Via Gottardo 10. Etappe Erstfeld - Fellital - Treschhütte (eigene Variante)


Publiziert von Baeremanni Pro , 29. Juni 2014 um 17:24.

Region: Welt » Schweiz » Uri
Tour Datum:26 Juni 2014
Wandern Schwierigkeit: T3 - anspruchsvolles Bergwandern
Wegpunkte:
Geo-Tags: CH-UR 
Zeitbedarf: 6:45
Aufstieg: 1500 m
Abstieg: 501 m
Strecke:Erstfeld - Amsteg - Fellital - Treschhütte
Zufahrt zum Ausgangspunkt:öV Bahn bis Erstfeld
Unterkunftmöglichkeiten:Treschhütte SAC im Fellital
Kartennummer:246T Klausenpass / 256T Disentis/Mustér

Einmal mehr mit dem ersten Zug von zu Hause weg und kurz vor neun Uhr in Erstfeld. In der "Milchküche SBB" einen Kaffee samt Nussgipfel, dann war ich wieder bereit zu neuen Taten.

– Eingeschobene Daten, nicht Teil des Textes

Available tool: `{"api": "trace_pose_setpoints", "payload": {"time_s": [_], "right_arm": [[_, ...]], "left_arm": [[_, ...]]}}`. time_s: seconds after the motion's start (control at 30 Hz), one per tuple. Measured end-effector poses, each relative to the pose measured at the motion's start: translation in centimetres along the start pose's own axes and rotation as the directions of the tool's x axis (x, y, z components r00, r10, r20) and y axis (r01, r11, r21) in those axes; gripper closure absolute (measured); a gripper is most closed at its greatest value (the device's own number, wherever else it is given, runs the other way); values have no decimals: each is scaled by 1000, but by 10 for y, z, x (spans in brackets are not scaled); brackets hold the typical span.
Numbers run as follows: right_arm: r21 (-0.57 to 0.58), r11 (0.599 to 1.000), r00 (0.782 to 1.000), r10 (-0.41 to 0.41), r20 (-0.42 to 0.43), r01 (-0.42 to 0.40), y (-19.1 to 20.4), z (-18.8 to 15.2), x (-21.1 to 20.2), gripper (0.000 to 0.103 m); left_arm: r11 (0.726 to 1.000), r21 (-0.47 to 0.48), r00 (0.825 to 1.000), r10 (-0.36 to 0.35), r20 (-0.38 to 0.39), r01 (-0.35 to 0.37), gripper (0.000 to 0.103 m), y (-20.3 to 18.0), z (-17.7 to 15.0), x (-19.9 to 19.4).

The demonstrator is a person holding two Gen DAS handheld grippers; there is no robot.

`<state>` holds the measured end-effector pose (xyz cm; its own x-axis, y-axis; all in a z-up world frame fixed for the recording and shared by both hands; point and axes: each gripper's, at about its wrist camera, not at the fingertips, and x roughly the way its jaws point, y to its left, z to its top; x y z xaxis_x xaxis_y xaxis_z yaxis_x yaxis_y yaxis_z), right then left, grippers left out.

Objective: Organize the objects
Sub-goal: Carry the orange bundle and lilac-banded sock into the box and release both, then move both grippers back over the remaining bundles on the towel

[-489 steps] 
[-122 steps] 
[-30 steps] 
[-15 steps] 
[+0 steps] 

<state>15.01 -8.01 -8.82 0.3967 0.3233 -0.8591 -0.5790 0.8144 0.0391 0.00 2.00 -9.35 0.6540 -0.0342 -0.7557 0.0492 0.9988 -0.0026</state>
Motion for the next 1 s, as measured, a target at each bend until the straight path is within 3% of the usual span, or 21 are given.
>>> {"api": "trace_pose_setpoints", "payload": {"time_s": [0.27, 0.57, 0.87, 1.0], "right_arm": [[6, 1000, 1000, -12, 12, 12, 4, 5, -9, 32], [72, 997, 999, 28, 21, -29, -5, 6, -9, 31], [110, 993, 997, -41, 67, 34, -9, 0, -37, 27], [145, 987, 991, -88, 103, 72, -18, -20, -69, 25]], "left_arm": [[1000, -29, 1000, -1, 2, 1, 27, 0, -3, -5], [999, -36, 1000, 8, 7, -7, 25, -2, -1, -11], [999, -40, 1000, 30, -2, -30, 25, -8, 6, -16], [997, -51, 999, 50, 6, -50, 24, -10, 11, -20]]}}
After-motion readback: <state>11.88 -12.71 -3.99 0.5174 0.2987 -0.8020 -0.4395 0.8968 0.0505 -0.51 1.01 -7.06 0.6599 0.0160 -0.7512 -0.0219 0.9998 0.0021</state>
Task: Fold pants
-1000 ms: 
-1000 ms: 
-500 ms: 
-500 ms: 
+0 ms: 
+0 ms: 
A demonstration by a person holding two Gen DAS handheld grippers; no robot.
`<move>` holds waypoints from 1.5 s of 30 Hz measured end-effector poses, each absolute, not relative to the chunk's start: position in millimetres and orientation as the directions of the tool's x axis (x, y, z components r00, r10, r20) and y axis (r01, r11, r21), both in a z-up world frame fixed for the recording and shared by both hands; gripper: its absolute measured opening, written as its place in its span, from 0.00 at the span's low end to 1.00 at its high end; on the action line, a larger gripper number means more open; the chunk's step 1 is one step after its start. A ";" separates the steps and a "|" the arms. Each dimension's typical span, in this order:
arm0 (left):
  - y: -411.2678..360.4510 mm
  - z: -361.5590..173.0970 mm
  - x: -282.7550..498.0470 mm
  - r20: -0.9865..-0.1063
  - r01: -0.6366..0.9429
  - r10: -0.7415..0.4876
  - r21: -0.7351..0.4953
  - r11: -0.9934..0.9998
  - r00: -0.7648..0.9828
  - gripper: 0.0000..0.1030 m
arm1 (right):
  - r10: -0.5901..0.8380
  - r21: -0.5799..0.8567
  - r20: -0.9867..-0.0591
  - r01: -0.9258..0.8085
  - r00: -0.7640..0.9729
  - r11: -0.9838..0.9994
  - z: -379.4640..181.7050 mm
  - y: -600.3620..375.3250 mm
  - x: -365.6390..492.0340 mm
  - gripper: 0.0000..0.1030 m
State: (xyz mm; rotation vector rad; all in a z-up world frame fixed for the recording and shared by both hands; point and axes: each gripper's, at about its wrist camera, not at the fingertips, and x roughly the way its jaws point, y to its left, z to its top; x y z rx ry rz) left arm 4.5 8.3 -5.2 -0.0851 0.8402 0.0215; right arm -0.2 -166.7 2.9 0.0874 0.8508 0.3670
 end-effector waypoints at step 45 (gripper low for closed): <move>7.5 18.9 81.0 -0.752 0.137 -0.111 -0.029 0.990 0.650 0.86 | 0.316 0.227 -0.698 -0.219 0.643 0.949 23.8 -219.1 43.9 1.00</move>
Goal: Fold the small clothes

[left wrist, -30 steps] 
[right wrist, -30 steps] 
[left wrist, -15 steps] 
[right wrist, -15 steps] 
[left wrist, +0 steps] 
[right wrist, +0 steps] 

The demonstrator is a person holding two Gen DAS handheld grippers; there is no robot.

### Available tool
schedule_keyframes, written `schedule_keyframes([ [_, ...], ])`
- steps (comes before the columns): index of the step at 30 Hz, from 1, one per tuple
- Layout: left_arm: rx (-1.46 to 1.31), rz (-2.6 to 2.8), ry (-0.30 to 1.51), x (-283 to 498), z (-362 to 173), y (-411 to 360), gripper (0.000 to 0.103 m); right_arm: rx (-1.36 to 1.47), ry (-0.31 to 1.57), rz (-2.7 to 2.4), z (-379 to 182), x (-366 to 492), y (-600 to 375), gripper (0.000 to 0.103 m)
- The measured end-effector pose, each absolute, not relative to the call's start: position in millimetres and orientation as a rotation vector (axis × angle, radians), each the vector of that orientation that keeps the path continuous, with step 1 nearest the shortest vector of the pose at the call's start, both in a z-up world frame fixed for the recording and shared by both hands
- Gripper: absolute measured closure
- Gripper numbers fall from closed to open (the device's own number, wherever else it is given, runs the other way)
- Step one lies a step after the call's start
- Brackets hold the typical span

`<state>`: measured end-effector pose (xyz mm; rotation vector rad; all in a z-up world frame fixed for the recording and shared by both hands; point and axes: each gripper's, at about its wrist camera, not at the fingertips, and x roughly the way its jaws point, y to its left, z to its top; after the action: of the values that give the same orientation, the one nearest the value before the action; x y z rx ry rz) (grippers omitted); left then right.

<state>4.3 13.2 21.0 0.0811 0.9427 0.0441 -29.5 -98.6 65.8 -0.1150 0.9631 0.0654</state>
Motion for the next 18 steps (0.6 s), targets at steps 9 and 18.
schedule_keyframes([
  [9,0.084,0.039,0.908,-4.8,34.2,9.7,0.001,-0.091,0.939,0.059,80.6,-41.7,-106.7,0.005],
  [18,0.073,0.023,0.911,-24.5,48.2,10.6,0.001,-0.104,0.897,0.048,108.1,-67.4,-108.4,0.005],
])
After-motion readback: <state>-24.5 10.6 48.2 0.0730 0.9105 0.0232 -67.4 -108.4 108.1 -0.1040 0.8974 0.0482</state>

Ich starte auf dem Gotthardbahnweg, markiert auch als Weg 7 Via Gottardo und Weg 2 Trans Swiss Trail.
Erst mal unter dem Bahnhof hindurch, dann hinter dem Lokdepot Richtung Süden. Da eine grosse Baustelle für das Interventionszentrum der Bahn im Hinblick auf die Eröffnung des Gotthardbasistunnels.
Ab jetzt auf schönem Uferweg der Reuss entlang. Von der Zufahrt zur Tunnelbaustelle ist noch die Baubrücke bestehen geblieben und dient nun als Fuss- und Velowegbrücke. Eine interessante Konstruktion da als einst als Kriegsbrücke (Reserve) gebaut. Nicht genietet, sondern mit unzähligen Schrauben montiert.
Auf der andern Seite der Reuss rauschen die Camions südwärts. Ca. 1 km nach der beschriebenen Brücke biegt mein Weg ostwärts ab, dann ein Stück südwärts entlang der Kantonsstrasse. Nun wieder Ost, hinauf zu P.588. Auf interessanten Wegen, streckenweise mit beidseitigen Steinmauern oberhalb Silenen vorbei und weiter durch das schön erhaltene Silenen-Dörfli mit ältestem Wohnhaus im Kanton Uri, Sust und Burgturm.
Hinauf zur Ruine Zwing Uri und runter ins Dorf Amsteg. Nach kurzem Kaffeehalt der alten Strasse entlang bis zum mächtigen Gebäude samt Druckleitung des einstigen Kraftwerkes Amsteg. Die Anlagen sind nicht mehr in Betrieb, das neue Werk ist tief im Berg gebaut worden.
Der Wanderweg steigt nun recht steil empor und dann über die Geländeterassen von Ried hoch über Strasse und Bahn nach Meitschligen. Nun mehr oder weniger der Autobahn entlang bis zum Felliboden. Beim schönen Rastplatz gibt es auch den vorgesehenen Halt, bevor es nun steil hinunter, dann auf verschiedenen Stegen und einer Hängebrücke unter der Autobahn hindurch. Noch einmal ein kurzes Stück der Reuss entlang, dann hinauf zur Kantonsstrasse und Bushaltestelle Fellital.
Jetzt unter der Stützmauer und der Autobahn durch und nun etwas nord-ost hinauf zu P.786.Über eine weitere Schleife des Güterweges zum Unteren Felliberg. Hier ist die Abkürzung zur Treschhütte über den alten Hüttenweg bestens markiert. Bis jetzt eine problemlose T2er-Route, jetzt wirds happiger und ich werte ab jetzt als T3. Südwärts hinein in das Fellital, mehr weniger steil entlang dem Waldrand und damit auch etwas Schatten hinauf zu P.1138. Nun im Wald, tief unten begleitet vom Tosen des Fellibaches zu P.1262. Nun noch weitere 200 Höhenmeter mehr oder weniger dem Bach folgend zur Fellihütte, wo ich von den zwei Hüttenwartinnen herzlich empfangen werde.
Eine weitere Etappe "meiner" Via Gottardo ist geschafft, nur wenige Prozente auf Teerbelag, dafür rund 1500 Meter teilweise steilen Aufstieg, dass geht schon etwas mehr als erwartet in meine alten Knochen, was ich aber eigentlich so richtig erst am nächsten Tag merke.